Athletic Trainer Gary Kinney is retiring at the end of this year, following over three decades of work at Santa Ana College. Soon Kinney can spend more time on date nights with his wife and focus on completing his bucket list.
“There are things I want to see, luckily I have a wife that wants to do it too,” he said.
Kinney started to work at SAC in February of 1982, right after college. Kinney received the opportunity to work at SAC through former trainer George Curtis.
But there is more to Kinney than just athletic training. He grows his own vegetables in his backyard every year and loves to garden, which is one way he relaxes. He served as a bishop for The Church of Jesus Christ of Latter-day Saints where he’s mentored more than 200 people.
During his time at Brigham Young University, he took two years off from studies to go on a mission trip in Leeds, England.
“I served there from summer of 1975 until the summer of 1977. I met people, helped people. It was really neat,” Kinney said. “I’m hoping to go back and see some of the old places I was at.”
Watching him evolve over time, former Head Baseball Coach Don Sneddon has seen how much Kinney has grown as a person and athletic trainer.
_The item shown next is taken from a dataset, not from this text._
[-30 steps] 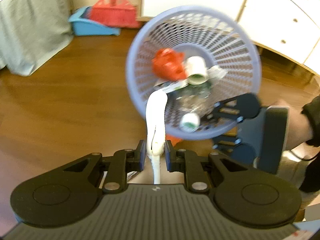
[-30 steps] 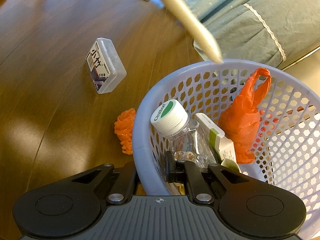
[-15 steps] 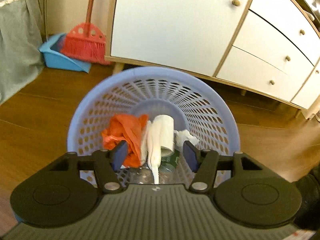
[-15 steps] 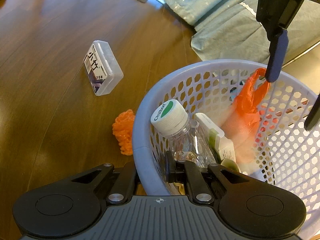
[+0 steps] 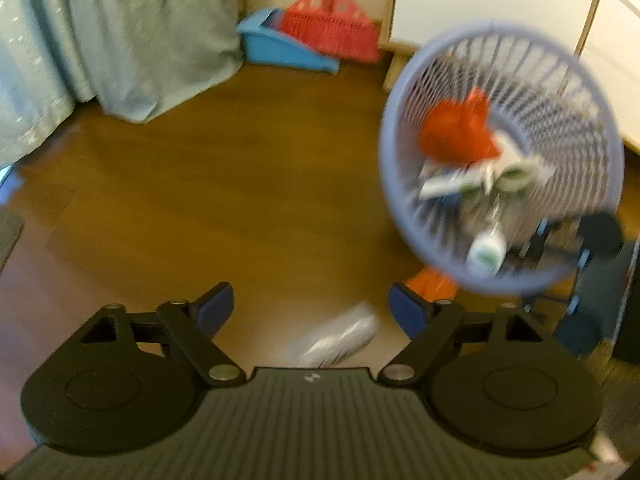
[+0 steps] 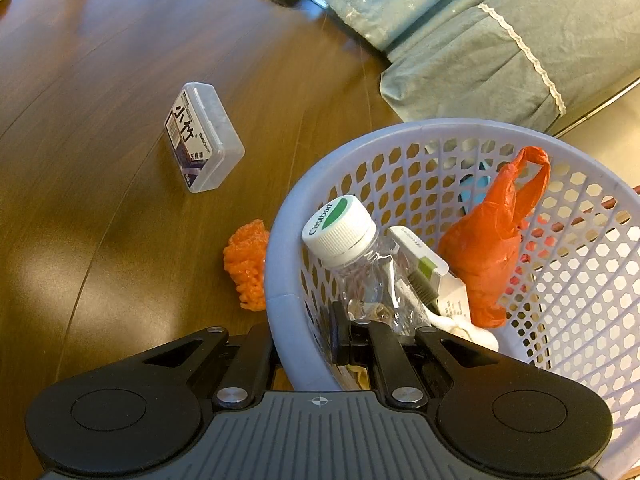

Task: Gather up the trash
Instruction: 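Move the open left gripper toward the clear plastic box, then close the left gripper around the clear plastic box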

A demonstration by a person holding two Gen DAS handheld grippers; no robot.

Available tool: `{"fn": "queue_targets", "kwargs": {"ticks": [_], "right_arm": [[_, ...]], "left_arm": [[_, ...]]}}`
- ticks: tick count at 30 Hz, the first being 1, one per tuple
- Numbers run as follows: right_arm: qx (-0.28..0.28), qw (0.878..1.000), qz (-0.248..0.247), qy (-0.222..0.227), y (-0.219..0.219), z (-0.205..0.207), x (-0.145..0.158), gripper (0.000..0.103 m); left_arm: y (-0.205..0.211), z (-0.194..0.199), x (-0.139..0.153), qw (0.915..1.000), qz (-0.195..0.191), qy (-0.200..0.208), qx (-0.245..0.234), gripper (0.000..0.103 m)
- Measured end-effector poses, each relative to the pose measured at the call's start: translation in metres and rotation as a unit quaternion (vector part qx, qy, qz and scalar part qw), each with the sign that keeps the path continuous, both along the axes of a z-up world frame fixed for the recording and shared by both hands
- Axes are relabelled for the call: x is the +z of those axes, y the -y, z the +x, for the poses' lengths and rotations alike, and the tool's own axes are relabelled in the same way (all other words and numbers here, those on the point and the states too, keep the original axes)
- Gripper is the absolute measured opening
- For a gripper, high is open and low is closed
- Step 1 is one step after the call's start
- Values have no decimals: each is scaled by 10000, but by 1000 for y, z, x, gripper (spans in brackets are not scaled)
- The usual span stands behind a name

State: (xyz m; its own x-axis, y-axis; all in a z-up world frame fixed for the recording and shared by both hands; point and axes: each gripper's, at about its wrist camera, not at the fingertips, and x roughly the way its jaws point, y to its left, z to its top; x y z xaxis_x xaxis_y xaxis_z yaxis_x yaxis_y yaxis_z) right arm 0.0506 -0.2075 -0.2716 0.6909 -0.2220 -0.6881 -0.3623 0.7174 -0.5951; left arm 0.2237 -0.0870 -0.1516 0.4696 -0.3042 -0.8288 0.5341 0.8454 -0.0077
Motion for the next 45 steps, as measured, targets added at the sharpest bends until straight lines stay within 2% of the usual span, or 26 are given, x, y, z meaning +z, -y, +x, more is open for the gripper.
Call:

“He’s matured, he knows how to handle situations better in control and the players appreciate the skills he brings out because he has a lot of experience,” Sneddon said.
Head Men’s Soccer Coach Jose Vazquez has memories of him as a player while Kinney was the athletic trainer. Now being a coach and not a player, the only thing that has changed between Kinney and him would be the connection they have in a professional level now that they are co-workers.
“I think that in the beginning when I started coaching, he used to treat me as a player still. But as the years progressed, I think we have this great respect towards each other,” Vazquez said.
After retiring, Kinney has a lot of plans for how he’s going to spend his time, but most of all he’s going to miss many things about working for the Dons.
“I’ll miss the association with the athletes, being at games and things like that,” Kinney said.
“It’s interesting to run into people and realize you won’t be seeing their faces much anymore. It’s part of life, life moves on.”